In 1990, we had 2 players in Europe, 4 college players and 16 in the domestic league at the time, which, for our purposes, is comparable to the MLS as its forerunner.  Result: Group stage exit.

In 1994, we had 6 in Europe, 1 in Mexico, and 15 under contract with the USSF.  (Apparently in the early nineties, the US Soccer Federation began signing some of the top US players to exclusive contracts to compete for the US.  Some were loaned by the USSF to European clubs as well.)  For our purposes, we'll equate the 15 to the MLS.  Result: 2nd round.

In 1998, we had 6 in Europe and 16 in the MLS (1995 is its inaugural season).  Result: Group stage exit.

In 2002, we had 12 in Europe and 11 in the MLS.  Result: 3rd round.

In 2006, we had 12 in Europe and 11 in the MLS.  Result: Group stage exit.

In 2010, we had 17 Europe, 2 Mexico, and 4 MLS.  Result: 2nd round.

This year, we have 12 Europe, 1 Mexico, and 10 MLS.


- From 1990 to 2010, we've had a steady increase of players (from 2 to 17) plying their trade in Europe.

- Then this year, we have gone back to 12.  Bradley, and Dempsey's return perhaps indicates that the MLS is getting better.  What is not in doubt is that the MLS is paying our star players even better than European opportunities.

- We've alternated between advancing and finishing last in the group stage every other tournament.  This is the year that we are supposed to exit after the group stage.

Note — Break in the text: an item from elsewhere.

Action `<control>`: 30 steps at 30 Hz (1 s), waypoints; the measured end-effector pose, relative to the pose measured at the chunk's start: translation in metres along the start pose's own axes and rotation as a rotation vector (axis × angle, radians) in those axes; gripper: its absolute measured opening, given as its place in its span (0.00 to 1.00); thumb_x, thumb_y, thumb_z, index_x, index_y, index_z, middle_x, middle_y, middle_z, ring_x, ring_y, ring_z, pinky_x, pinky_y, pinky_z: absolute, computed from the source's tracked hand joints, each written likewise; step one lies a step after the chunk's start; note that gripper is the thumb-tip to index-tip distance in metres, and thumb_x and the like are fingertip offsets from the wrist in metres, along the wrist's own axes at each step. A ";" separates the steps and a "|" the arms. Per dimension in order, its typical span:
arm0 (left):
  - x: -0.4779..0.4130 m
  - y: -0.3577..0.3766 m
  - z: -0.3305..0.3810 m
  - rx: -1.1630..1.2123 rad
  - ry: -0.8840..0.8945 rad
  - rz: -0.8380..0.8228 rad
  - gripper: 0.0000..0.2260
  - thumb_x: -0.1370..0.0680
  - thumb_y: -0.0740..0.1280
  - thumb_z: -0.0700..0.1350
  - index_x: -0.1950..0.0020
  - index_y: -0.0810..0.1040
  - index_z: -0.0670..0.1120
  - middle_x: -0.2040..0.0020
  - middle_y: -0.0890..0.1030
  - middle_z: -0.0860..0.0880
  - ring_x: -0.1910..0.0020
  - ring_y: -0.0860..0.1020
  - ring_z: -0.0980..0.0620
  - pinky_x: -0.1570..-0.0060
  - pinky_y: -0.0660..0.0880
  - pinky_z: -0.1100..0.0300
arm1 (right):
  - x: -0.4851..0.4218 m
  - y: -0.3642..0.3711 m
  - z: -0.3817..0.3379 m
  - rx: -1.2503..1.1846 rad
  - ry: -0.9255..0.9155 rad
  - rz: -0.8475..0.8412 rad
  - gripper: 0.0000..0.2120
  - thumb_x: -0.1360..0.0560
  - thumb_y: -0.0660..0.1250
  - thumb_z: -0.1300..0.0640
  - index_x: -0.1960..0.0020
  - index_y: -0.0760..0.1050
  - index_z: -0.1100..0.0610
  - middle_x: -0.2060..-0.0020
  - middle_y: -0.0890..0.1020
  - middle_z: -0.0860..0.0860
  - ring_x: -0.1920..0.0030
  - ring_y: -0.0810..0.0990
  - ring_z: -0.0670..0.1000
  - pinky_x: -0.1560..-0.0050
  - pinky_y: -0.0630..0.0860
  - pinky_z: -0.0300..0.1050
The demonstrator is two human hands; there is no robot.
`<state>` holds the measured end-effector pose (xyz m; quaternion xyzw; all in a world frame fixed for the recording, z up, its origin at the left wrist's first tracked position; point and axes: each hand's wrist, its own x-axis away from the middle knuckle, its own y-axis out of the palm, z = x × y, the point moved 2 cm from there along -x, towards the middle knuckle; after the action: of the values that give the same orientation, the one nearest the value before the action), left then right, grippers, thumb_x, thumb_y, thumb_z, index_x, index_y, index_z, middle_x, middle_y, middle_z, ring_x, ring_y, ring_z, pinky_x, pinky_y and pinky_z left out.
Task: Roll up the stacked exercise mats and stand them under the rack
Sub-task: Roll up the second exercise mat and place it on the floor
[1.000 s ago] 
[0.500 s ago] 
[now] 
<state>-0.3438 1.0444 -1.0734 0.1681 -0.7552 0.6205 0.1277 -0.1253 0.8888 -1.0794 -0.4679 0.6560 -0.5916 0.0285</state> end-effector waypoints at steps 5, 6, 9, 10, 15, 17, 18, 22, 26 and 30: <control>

WC Experience on US WC Rosters:

In 1994, we returned 6 players from the 1990 team.  (Meola, Balboa, Caligiuri, Harkes, Ramos and Wynalda).  Result: 2nd round

In 1998, we returned 13 players from the 1994 team.  (Friedel, Sommer, Burns, Dooley, Balboa, Lalas, Max-Moore, Ramos, Jones, Reyna, Wegerle, Stewart and Wynalda).  Result: Group stage exit

In 2002, we returned 10 players from the 1998 team.  (Friedel, Keller, Hejduk, Agoos, Pope, Reyna, Stewart, Max-Moore, Jones, McBride).  Result: 3rd round

In 2006, we returned 11 players from the 2002 team.  (Keller, Pope, Cherundolo, Lewis, Berhalter, Reyna, Donovan, Beasley, Mastroeni, McBride).  Result: Group stage exit

In 2010, we returned 7 players from the 2006 team.  (Howard, Onyewu, Bocanegra, Cherundolo, Donovan, Dempsey, Beasley).  Result: 2nd round

This year, we return 6 players from the 2010 team.  (Howard, Guzan, Beasley, Bradley, Dempsey, Altidore)


- So, the year we returned the least amount of players ('94), we advanced out of the group.  The year we returned the most amount ('98), we were the worst team in the tournament.

- The two years we only returned single digit number of players, we advanced out of the group both times.

- The three years we returned double digit number of players, we were out shamefully two of those three years.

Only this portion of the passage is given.